**EXERCISE AIM**
The answer should be an exact repeat of the stretch of material below from the line containing "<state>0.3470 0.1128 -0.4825" through the line containing "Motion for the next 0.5".

**MATERIAL FOR THE TASK**
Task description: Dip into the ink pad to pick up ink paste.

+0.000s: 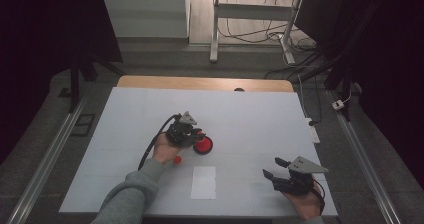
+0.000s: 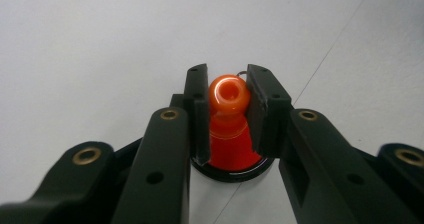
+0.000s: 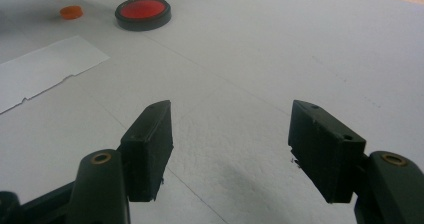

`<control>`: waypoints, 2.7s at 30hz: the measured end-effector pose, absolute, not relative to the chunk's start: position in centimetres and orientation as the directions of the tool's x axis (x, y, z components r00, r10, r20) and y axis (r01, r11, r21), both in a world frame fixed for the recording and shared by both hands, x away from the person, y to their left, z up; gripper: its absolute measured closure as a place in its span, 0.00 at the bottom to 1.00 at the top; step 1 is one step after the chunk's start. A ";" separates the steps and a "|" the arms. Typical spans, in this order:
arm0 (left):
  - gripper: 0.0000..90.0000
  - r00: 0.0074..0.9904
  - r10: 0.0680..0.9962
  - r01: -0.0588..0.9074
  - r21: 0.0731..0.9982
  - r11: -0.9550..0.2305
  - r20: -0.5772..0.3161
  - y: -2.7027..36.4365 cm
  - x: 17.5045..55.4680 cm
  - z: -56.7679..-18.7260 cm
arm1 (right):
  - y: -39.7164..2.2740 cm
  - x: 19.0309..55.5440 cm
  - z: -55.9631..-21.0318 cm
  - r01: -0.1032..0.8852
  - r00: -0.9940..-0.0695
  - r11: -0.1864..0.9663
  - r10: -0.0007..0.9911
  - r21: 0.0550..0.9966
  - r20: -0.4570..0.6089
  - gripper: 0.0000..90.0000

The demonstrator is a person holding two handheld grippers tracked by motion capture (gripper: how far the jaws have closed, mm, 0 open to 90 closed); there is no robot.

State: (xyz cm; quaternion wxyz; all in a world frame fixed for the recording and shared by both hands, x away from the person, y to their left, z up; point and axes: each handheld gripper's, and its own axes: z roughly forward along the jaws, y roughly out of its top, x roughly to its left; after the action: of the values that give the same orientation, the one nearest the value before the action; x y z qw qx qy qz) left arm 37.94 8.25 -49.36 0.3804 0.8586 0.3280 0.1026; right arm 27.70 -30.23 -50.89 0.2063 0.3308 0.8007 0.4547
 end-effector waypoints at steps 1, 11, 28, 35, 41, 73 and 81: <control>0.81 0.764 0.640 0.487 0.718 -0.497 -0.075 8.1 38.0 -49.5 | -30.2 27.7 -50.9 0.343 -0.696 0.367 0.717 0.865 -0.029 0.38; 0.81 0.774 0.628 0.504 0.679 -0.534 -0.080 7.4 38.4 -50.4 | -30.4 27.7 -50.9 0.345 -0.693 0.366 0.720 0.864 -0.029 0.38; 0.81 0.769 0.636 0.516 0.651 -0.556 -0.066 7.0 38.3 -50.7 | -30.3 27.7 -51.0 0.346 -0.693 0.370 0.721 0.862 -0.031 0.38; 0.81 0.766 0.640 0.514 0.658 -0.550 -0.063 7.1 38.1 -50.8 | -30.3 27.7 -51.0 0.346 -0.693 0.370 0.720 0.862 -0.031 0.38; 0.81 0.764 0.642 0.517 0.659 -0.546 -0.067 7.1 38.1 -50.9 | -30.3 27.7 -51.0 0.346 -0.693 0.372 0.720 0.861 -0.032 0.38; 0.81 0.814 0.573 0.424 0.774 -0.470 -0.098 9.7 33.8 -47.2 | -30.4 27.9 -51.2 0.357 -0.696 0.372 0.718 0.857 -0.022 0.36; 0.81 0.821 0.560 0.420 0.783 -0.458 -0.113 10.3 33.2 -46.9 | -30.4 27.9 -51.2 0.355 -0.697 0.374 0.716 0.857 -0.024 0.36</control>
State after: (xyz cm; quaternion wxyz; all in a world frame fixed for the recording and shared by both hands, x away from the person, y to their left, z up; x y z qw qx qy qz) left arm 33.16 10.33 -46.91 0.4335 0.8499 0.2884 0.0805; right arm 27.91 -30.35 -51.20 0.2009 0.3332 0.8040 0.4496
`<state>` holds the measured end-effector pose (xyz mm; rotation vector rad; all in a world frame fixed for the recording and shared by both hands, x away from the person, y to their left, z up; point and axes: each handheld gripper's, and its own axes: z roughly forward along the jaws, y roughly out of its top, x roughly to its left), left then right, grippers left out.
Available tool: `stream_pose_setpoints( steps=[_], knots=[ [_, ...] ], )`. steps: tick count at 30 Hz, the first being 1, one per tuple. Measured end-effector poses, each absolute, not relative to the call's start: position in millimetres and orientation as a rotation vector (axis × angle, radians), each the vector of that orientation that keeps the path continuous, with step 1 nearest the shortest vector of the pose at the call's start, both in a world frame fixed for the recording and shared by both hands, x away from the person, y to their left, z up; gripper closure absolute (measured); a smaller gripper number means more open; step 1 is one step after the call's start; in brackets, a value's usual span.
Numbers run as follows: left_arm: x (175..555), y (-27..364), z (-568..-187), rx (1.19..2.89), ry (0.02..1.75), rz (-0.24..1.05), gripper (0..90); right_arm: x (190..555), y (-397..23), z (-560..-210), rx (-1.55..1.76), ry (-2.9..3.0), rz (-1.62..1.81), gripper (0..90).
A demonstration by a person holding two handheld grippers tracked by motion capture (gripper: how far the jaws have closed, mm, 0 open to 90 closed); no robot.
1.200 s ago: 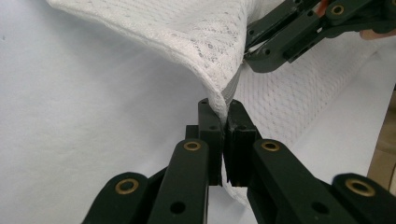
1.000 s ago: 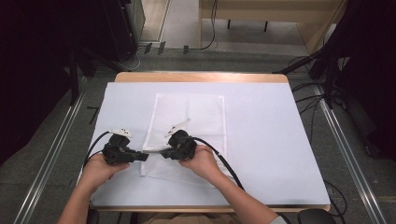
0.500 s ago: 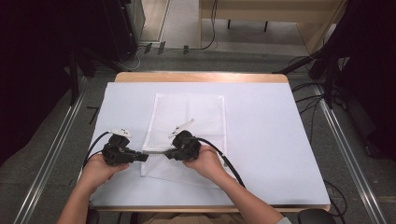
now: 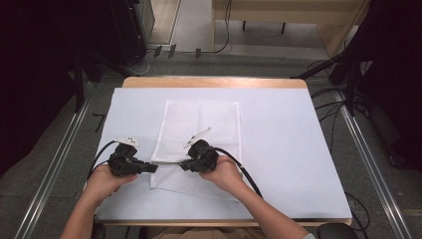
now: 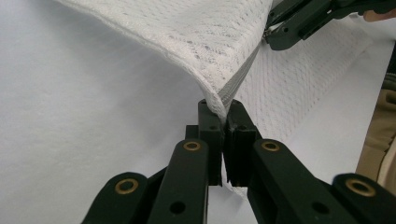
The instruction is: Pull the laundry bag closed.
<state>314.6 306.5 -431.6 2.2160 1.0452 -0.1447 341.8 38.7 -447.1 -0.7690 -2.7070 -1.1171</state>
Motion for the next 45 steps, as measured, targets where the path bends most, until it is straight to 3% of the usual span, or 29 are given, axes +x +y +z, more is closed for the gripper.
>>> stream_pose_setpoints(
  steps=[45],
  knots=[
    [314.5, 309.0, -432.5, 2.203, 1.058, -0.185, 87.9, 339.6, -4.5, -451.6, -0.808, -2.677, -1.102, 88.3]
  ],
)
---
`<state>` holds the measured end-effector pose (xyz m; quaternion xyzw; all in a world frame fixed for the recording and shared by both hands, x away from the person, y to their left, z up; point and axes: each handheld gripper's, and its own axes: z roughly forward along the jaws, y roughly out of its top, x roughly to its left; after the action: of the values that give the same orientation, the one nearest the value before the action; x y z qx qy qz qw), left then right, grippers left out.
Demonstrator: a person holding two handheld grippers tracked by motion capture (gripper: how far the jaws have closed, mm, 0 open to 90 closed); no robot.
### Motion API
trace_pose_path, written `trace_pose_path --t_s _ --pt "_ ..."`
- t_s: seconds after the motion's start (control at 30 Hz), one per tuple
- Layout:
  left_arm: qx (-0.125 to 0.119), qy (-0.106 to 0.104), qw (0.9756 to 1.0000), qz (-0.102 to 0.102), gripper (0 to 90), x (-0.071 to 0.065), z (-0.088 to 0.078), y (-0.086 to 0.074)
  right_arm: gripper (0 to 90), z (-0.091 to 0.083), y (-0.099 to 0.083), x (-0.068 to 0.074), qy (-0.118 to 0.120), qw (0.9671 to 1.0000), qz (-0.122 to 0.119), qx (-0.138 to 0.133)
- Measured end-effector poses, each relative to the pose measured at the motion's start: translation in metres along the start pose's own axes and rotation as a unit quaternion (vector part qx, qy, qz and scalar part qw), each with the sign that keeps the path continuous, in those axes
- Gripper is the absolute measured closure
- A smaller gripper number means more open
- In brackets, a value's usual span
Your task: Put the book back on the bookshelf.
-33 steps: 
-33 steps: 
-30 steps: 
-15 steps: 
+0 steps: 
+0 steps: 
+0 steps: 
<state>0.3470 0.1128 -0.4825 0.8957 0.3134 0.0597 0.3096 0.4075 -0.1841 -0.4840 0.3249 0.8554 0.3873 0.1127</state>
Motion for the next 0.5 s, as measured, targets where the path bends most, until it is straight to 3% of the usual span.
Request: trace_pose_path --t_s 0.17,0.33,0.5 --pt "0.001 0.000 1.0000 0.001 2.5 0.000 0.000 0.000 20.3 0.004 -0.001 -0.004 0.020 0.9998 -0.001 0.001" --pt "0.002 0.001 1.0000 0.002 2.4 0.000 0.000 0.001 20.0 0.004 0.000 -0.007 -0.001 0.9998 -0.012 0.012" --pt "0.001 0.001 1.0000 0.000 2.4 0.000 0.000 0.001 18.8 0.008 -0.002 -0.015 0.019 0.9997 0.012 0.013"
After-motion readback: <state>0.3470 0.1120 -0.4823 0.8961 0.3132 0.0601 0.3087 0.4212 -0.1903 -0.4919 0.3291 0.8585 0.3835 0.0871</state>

**EXERCISE OUTPUT**
<state>0.3470 0.1128 -0.4825 0.8957 0.3134 0.0597 0.3096 0.4075 -0.1841 -0.4840 0.3249 0.8554 0.3873 0.1127</state>
Motion for the next 0.5 s, as measured, targets where the path bends most, until it is straight to 3% of the usual span.

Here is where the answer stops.